ABOUT THIS EXERCISE
You are asked to filter the data below and copy every line holding "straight".

BEGIN THE DATA

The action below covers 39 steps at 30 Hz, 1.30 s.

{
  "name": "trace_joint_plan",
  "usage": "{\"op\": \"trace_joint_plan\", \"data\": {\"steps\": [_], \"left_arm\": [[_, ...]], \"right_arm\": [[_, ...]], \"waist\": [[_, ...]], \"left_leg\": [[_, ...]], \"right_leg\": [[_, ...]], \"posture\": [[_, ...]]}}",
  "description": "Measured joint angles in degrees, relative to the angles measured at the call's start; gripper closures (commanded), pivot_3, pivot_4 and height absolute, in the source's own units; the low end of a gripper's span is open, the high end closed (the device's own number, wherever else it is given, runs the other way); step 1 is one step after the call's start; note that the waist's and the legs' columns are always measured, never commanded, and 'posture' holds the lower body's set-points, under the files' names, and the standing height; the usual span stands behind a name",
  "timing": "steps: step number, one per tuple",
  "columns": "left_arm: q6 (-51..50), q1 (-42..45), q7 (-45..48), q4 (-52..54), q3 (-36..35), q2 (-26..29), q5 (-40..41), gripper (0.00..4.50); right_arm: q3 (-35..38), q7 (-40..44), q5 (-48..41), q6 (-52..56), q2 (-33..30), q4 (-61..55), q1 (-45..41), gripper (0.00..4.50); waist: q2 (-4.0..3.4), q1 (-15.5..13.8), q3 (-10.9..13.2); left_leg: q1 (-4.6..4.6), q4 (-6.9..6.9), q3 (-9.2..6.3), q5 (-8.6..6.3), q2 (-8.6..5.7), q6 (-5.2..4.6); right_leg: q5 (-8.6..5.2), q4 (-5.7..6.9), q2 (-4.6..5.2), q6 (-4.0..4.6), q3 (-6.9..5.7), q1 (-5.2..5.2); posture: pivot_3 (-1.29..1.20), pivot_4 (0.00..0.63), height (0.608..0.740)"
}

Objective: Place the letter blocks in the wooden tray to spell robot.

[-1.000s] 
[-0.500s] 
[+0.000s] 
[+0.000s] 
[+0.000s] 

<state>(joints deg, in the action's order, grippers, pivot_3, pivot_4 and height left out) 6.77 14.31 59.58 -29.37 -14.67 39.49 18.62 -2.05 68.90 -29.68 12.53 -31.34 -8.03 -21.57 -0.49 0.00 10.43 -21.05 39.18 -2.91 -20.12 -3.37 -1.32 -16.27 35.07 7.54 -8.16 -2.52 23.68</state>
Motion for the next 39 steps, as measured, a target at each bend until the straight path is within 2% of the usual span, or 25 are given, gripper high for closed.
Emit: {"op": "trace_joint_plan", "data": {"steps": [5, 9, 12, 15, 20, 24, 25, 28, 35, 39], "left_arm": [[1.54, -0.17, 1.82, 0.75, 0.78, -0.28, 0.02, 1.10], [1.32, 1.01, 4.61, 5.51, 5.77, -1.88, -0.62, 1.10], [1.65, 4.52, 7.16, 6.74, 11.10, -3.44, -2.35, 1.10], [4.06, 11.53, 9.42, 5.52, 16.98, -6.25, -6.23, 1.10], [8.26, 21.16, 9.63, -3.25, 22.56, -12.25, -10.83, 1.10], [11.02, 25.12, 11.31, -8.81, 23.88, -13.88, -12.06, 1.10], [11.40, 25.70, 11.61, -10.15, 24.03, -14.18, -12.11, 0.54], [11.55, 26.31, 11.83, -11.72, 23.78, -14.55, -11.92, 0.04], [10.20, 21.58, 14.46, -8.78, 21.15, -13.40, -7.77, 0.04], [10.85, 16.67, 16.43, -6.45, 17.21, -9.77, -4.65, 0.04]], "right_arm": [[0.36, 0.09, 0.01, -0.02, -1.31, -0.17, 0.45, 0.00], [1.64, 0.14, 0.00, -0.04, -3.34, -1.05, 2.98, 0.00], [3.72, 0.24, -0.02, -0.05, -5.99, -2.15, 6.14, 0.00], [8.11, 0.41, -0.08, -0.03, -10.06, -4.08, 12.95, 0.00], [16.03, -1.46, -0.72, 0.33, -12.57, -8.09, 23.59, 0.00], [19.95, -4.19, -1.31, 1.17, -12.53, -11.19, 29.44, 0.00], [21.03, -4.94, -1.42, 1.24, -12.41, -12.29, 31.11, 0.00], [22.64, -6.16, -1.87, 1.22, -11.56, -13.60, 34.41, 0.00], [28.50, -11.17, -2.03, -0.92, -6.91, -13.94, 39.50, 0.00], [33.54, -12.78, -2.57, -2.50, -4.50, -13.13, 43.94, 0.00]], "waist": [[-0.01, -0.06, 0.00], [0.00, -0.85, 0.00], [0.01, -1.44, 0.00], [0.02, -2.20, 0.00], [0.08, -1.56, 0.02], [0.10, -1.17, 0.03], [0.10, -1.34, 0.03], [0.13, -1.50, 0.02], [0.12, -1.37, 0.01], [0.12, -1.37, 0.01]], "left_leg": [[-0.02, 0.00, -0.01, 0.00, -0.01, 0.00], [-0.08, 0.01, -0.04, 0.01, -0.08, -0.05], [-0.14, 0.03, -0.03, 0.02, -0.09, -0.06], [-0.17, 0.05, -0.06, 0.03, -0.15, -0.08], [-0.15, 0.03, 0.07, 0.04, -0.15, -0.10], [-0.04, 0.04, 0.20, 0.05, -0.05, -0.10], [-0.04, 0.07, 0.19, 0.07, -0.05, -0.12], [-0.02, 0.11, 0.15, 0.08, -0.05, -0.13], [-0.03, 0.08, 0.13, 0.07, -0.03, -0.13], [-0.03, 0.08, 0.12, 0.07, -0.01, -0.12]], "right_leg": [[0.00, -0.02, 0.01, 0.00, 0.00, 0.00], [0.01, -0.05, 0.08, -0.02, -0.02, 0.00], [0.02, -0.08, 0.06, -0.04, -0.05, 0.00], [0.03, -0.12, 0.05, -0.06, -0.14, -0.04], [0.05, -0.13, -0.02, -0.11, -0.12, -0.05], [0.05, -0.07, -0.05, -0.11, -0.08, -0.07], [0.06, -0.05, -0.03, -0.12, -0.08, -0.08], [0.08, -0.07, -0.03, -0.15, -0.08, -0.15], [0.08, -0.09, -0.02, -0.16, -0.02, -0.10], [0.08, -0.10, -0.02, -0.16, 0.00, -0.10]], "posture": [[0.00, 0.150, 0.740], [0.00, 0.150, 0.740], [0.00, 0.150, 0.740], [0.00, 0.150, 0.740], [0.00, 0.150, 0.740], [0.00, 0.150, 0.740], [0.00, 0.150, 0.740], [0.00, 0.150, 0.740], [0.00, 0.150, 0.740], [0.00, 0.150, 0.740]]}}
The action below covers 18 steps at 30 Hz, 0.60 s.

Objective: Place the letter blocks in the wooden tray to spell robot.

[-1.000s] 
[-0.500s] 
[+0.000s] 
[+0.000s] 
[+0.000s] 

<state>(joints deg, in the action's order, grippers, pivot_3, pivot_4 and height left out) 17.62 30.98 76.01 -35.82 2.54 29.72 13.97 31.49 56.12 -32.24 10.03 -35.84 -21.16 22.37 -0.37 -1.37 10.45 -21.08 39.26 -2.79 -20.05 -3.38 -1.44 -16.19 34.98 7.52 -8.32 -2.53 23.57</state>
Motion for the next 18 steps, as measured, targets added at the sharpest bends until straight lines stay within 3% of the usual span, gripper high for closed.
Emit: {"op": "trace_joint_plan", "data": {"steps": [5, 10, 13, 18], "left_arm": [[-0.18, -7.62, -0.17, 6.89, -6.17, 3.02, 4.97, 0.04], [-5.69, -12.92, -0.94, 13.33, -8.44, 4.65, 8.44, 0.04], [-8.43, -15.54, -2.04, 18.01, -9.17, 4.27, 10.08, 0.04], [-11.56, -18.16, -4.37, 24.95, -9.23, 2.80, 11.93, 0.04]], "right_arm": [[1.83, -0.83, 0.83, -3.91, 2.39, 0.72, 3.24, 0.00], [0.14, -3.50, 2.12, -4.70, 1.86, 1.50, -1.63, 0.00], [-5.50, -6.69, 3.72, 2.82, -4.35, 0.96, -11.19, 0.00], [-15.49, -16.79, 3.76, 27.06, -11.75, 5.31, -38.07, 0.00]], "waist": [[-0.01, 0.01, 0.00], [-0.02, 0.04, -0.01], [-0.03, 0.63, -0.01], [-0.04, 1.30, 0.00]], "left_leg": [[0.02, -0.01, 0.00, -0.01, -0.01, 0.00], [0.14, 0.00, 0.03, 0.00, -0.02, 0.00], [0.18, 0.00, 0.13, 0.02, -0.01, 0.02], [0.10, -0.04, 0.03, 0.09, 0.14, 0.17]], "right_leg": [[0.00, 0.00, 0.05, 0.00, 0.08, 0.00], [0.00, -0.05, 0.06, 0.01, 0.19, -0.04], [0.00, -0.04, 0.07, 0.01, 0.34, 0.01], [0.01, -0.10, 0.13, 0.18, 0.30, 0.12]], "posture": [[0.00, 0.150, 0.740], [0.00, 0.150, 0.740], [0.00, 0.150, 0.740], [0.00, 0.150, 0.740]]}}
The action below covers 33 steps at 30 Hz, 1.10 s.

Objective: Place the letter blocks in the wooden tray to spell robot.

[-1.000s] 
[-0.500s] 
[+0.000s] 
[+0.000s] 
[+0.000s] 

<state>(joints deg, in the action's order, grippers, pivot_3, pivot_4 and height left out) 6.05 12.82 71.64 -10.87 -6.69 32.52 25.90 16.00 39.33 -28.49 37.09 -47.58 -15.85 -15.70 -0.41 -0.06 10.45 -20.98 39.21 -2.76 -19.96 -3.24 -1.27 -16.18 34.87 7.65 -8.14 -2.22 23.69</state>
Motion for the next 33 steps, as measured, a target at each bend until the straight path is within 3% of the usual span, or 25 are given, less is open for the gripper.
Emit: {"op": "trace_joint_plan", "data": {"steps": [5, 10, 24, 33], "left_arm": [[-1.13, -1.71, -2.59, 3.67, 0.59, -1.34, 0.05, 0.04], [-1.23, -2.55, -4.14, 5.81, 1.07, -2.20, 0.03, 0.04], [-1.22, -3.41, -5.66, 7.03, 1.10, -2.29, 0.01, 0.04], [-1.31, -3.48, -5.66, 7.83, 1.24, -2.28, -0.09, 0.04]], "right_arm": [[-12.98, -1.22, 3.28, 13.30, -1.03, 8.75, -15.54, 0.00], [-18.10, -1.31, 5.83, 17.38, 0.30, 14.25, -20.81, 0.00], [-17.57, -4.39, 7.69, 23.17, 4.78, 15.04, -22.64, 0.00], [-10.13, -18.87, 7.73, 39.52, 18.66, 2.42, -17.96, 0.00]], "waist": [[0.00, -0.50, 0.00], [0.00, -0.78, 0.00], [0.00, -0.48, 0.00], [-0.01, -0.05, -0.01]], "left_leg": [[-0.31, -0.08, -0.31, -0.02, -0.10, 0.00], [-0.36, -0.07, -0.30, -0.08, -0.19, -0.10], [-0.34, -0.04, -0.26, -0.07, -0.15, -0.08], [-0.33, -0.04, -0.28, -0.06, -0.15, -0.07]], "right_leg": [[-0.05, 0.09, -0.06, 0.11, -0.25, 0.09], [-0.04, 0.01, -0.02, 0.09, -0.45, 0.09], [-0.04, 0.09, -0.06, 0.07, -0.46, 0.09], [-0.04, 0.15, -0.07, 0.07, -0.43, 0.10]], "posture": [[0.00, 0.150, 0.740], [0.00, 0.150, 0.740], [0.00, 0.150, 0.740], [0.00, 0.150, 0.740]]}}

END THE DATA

REPLY TO THE EXERCISE
Motion for the next 39 steps, as measured, a target at each bend until the straight path is within 2% of the usual span, or 25 are given, gripper high for closed.
Motion for the next 18 steps, as measured, targets added at the sharpest bends until straight lines stay within 3% of the usual span, gripper high for closed.
Motion for the next 33 steps, as measured, a target at each bend until the straight path is within 3% of the usual span, or 25 are given, less is open for the gripper.

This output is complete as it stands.